• [DIRECTIONS]:
Only the lines below between the one holding "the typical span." and the one holding "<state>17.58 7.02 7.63", inclusive, are to be reproduced word for word; the pictures are to be left out.
────
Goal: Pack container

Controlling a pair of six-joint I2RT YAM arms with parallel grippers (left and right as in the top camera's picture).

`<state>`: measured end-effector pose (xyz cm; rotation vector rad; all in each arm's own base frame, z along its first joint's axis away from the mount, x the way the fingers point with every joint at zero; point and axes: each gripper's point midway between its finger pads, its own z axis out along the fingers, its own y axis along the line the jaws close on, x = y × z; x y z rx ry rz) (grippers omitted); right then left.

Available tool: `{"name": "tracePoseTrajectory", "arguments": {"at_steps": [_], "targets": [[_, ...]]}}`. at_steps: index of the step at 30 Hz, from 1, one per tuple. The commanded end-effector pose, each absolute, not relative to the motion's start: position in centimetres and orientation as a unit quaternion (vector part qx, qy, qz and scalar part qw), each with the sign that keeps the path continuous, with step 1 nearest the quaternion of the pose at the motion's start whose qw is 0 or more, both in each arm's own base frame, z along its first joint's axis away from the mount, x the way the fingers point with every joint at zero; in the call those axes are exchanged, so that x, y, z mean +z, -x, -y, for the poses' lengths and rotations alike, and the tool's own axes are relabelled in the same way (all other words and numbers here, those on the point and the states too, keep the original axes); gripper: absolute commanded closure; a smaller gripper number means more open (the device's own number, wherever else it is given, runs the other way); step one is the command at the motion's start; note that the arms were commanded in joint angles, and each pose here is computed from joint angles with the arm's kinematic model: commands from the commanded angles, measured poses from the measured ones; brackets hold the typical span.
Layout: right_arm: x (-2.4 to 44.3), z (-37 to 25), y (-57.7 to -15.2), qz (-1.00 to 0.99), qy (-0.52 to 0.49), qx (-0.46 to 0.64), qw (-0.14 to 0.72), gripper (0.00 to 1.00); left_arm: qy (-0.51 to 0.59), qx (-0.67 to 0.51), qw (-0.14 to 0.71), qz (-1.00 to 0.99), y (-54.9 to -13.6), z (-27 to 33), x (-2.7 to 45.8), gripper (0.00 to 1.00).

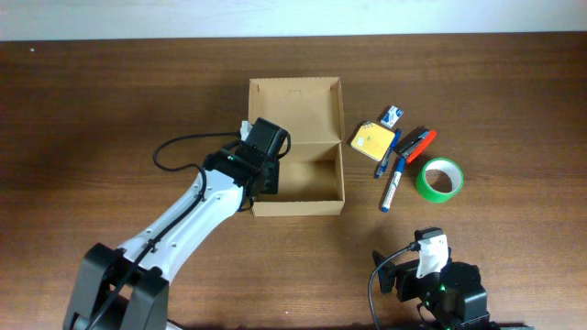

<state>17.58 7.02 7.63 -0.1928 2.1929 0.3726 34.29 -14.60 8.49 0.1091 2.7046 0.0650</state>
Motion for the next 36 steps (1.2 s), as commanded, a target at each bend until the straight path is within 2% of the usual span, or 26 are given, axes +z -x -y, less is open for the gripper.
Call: {"name": "tracePoseTrajectory", "arguments": {"at_steps": [1, 10, 11, 14, 16, 18, 19, 21, 25, 27, 29, 36], "targets": [[7.4, -7.0, -17.6, -0.882, 0.074, 0.153, 0.439, 0.01, -0.041, 0.007, 0.238, -0.971, -35.6, 15.4, 10.5, 0.38], [7.4, -7.0, -17.6, -0.882, 0.074, 0.153, 0.439, 0.01, -0.035, -0.013, 0.280, -0.959, -33.8, 14.4, 20.0, 0.37], [7.4, -7.0, -17.6, -0.882, 0.074, 0.153, 0.439, 0.01, -0.035, -0.017, 0.289, -0.957, -33.3, 14.1, 21.1, 0.29], [7.4, -7.0, -17.6, -0.882, 0.074, 0.153, 0.439, 0.01, -0.048, -0.028, 0.322, -0.945, -31.7, 13.2, 24.3, 0.18], [7.4, -7.0, -17.6, -0.882, 0.074, 0.153, 0.439, 0.01, -0.067, -0.036, 0.356, -0.931, -30.4, 12.5, 26.9, 0.13], [7.4, -7.0, -17.6, -0.882, 0.074, 0.153, 0.439, 0.01, -0.082, -0.041, 0.384, -0.919, -29.4, 12.0, 28.9, 0.13], [7.4, -7.0, -17.6, -0.882, 0.074, 0.153, 0.439, 0.01, -0.096, -0.045, 0.398, -0.911, -28.8, 11.9, 29.8, 0.09], [7.4, -7.0, -17.6, -0.882, 0.074, 0.153, 0.439, 0.01, -0.148, -0.064, 0.422, -0.892, -27.2, 12.2, 31.7, 0.08], [7.4, -7.0, -17.6, -0.882, 0.074, 0.153, 0.439, 0.01, -0.221, -0.095, 0.442, -0.864, -24.4, 12.8, 33.5, 0.08], [7.4, -7.0, -17.6, -0.882, 0.074, 0.153, 0.439, 0.01, -0.249, -0.094, 0.440, -0.858, -23.1, 12.6, 33.6, 0.02], [7.4, -7.0, -17.6, -0.882, 0.074, 0.153, 0.439, 0.01, -0.276, -0.091, 0.427, -0.856, -21.9, 12.3, 33.1, 0.00], [7.4, -7.0, -17.6, -0.882, 0.074, 0.153, 0.439, 0.01, -0.290, -0.096, 0.386, -0.871, -20.0, 11.9, 31.5, 0.00]]}}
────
• [COMPLETED EXERCISE]:
Available tool: `{"name": "tracePoseTrajectory", "arguments": {"at_steps": [_], "targets": [[_, ...]]}}`. at_steps: index of the step at 30 Hz, from 1, one per tuple. The commanded end-effector pose, each absolute, not relative to the motion's start: position in centimetres and orientation as a unit quaternion (vector part qx, qy, qz and scalar part qw), each with the sign that keeps the path continuous, with step 1 nearest the quaternion of the pose at the motion's start whose qw is 0 or more, both in each arm's own base frame, z along its first joint's axis away from the mount, x the way the fingers point with every joint at zero; in the call those axes are exchanged, so that x, y, z mean +z, -x, -y, for the poses' lengths and rotations alike, and the tool's own axes are relabelled in the same way (all other words and numbers here, those on the point and the states too, keep the original axes); gripper: absolute commanded closure; a smaller gripper number means more open (the device's own number, wherever else it is given, runs the other way); step one is the command at the motion's start; note that the arms were commanded in joint angles, and each pose here is computed from joint angles with the arm's kinematic model: commands from the commanded angles, measured poses from the measured ones; brackets hold the typical span.
Layout: right_arm: x (-2.4 to 44.3), z (-37 to 25), y (-57.7 to -15.2), qz (-1.00 to 0.99), qy (-0.52 to 0.49), qx (-0.46 to 0.64), qw (-0.14 to 0.72), gripper (0.00 to 1.00); left_arm: qy (-0.51 to 0.59), qx (-0.67 to 0.51), qw (-0.14 to 0.71), qz (-1.00 to 0.99), y (-54.9 to -13.6), z (-27 to 33), x (-2.7 to 45.8), gripper (0.00 to 1.00).


<state>17.58 7.02 7.63 -0.1928 2.1929 0.3726 34.29 -14.60 8.49 0.1091 2.7046 0.0650</state>

The exercise is done now.